Write out every line of the material exactly as it appears.
_____
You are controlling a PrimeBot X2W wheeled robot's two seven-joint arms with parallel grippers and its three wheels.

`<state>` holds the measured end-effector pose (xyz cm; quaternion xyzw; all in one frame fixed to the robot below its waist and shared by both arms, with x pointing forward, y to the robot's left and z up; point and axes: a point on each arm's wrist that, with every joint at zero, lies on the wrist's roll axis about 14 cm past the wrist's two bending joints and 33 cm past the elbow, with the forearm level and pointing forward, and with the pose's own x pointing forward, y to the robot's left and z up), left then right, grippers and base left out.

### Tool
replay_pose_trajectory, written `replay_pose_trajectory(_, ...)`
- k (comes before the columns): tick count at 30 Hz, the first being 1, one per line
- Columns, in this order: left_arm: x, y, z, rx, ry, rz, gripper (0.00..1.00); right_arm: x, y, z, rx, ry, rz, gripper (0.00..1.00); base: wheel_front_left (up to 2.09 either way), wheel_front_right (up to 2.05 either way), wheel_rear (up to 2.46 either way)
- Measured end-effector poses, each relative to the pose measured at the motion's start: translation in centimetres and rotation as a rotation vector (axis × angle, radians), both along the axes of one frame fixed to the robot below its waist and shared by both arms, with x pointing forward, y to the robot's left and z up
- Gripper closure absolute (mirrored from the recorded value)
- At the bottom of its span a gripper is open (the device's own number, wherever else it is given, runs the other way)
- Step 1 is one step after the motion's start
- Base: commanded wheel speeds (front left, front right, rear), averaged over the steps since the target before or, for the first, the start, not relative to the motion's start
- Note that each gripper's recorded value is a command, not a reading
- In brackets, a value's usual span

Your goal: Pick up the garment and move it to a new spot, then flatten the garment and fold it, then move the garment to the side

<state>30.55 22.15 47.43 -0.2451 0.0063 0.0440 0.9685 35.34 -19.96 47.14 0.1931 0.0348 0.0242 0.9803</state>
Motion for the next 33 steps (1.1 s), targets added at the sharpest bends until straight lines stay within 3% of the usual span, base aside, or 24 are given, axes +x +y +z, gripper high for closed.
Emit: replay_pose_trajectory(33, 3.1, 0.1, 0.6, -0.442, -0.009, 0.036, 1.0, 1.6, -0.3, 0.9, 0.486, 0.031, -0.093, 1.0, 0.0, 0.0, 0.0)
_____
### Solution for this problem
You are controlling a PrimeBot X2W wheeled robot's two seven-joint arms with parallel grippers and its three wheels.

`<state>` holds the measured end-effector pose (xyz cm; quaternion xyzw; all in one frame fixed to the robot below its waist and shared by both arms, with x pointing forward, y to the robot's left and z up; point and axes: a point on each arm's wrist that, with every joint at zero, lies on the wrist's roll axis about 14 cm past the wrist's two bending joints and 33 cm past the elbow, with the forearm level and pointing forward, and with the pose's own x pointing forward, y to the robot's left and z up), left then right, grippers and base left out.

### Tool
replay_pose_trajectory, written `replay_pose_trajectory(_, ...)`
- k (comes before the columns): tick count at 30 Hz, the first being 1, one per line
- Columns, in this order: left_arm: x, y, z, rx, ry, rz, gripper (0.00..1.00); right_arm: x, y, z, rx, ry, rz, gripper (0.00..1.00); base: wheel_front_left (up to 2.09 either way), wheel_front_right (up to 2.05 either way), wheel_rear (up to 2.46 either way)
- Measured end-effector poses, each relative to the pose measured at the motion's start: translation in centimetres and rotation as a rotation vector (axis × angle, radians), both along the axes of one frame fixed to the robot below its waist and shared by both arms, with x pointing forward, y to the robot's left and z up
- Gripper closure absolute (mirrored from the recorded value)
- At the bottom of its span a gripper is open (the device's own number, wherever else it is given, runs the other way)
- Step 1 is one step after the motion's start
- Base: commanded wheel speeds (front left, front right, rear), averaged over the steps since the target before or, for the first, the start, not relative to the motion's start
- Note that each gripper's recorded value is a command, not a reading
- In brackets, a value's usual span

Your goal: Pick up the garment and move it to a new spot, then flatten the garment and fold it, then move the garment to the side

<state>30.55 22.15 47.43 -0.2451 0.0063 0.0440 0.9685 35.34 -19.96 47.14 0.1931 0.0348 0.0242 0.9803</state>
Motion for the next 33 steps (1.1 s), targets added at the sharpest bends until straight lines stay within 3% of the usual span, base aside, or 24 are given, axes +x +y +z, gripper high for closed.
Emit: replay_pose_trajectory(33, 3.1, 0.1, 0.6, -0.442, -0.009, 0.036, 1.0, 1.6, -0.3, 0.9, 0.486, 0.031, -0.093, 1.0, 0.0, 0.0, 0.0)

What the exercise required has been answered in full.